On est bien à Cannes, puisque du jour au lendemain, dans la Compétition officielle, on passe des gentils scouts de Wes Anderson aux révoltés de la Révolution égyptienne selon Nasrallah (auteur du somptueux LA PORTE DU SOLEIL en 2004). Assurément le propos de Nasrallah mérite qu'on s'y attarde. Assurément ce qu'il nous dit et nous montre de son pays en ébullition bouleverse quelques certitudes bien établies. En prenant comme personnage principal un pauvre bougre manipulé par le régime aux abois de Moubarak avec en miroir une fille de pub militante révolutionnaire des beaux quartiers, le cinéaste ouvre le champ des complexes. Rien n'est simple là-bas et maintenant. ou plutôt si, semble nous dire, Nasrallah, les vaoncus de l'Histoire sont toujours les mêmes, c'est à dire les misérables, ceux qui n'ont rien, ceux qu'on méprise, ceux qui ne savent pas et servent de chair à canon. On aimerait que le grand vent de la liberté et de la démocratie souffle sur ces pyramides que rienne semble atteindre. Mais est-ce vraiment le cas ? Que restera-t-il demain de ces espoirs révolutionnaires ? Dans le film, le sourire carnassier du parrain local bien présent hier autant que demain semble devoir tout avaler des espoirs et des changements. Son cynisme dévastateur tue tout sur son passage. On aimerait pourtant que le film soit à la mesure de cette analyse.
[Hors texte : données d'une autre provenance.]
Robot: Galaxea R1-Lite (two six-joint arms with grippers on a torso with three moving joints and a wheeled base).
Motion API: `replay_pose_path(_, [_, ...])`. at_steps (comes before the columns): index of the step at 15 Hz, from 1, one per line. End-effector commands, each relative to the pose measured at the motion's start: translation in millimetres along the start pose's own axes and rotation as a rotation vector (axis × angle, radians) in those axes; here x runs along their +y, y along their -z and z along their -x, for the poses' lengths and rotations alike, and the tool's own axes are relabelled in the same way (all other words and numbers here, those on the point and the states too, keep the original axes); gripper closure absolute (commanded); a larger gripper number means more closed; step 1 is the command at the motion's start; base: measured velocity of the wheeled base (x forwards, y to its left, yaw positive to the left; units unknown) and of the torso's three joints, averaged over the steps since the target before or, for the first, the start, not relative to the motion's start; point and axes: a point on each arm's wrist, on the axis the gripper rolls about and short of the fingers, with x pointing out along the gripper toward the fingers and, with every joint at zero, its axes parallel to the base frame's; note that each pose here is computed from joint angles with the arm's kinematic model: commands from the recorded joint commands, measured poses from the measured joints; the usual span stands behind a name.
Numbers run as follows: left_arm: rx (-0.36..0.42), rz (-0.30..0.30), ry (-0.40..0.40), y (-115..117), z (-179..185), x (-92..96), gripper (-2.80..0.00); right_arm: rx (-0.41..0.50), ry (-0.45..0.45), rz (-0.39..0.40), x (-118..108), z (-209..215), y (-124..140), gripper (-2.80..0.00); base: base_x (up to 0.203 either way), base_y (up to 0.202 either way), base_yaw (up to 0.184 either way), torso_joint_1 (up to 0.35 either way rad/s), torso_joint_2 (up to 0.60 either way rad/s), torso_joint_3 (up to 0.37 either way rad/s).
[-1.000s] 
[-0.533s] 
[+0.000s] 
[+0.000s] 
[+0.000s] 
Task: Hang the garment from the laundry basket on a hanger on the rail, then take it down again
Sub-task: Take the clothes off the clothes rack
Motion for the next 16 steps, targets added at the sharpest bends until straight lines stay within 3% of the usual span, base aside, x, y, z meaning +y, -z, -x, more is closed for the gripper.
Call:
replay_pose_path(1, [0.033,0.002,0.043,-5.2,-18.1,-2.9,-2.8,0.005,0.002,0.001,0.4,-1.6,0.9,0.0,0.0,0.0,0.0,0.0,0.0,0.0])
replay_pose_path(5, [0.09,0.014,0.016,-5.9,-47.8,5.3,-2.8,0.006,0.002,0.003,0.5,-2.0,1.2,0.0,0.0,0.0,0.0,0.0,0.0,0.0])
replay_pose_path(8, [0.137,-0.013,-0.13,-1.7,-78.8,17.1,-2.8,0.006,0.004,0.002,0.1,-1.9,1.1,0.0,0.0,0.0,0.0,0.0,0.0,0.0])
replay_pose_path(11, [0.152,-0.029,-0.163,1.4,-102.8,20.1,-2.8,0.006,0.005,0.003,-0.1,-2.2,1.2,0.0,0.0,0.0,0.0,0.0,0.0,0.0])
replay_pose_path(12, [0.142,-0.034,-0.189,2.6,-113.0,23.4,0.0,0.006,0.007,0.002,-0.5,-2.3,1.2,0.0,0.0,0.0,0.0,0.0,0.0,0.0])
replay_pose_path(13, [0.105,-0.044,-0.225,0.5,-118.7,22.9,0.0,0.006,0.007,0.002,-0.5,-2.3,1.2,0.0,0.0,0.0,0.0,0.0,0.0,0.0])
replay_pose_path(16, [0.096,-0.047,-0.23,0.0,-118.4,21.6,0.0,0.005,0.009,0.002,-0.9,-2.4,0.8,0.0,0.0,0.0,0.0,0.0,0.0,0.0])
Mais malheureusement, il reste en deça, comme pétrifié par

cette histoire immédiate dont il veut saisir toutes les facettes et les contradictions.On se surprend parfois à ne pas comprendre ce qui est montré et de quoi il s'agit, preuve que Nasrallah a peut-être voulu trop faire, trop dire, trop montrer trop vite.Vient alors le sentiment désolé d'un brouillon de film, d'une hésitation entre franche fiction et volonté demontrer tout le réel. Comment choisir semble nous dire Nasrallah et de nous perdre, nous ses spectateurs bénévoles, un peu en chemin. désagréable impression en vérité quand on aurait voulu aimer sans réserve cette ode à la liberté qui dit avec justesse que la révolution quand elle ne broie pas ses propres enfants les oublie au bord de la route.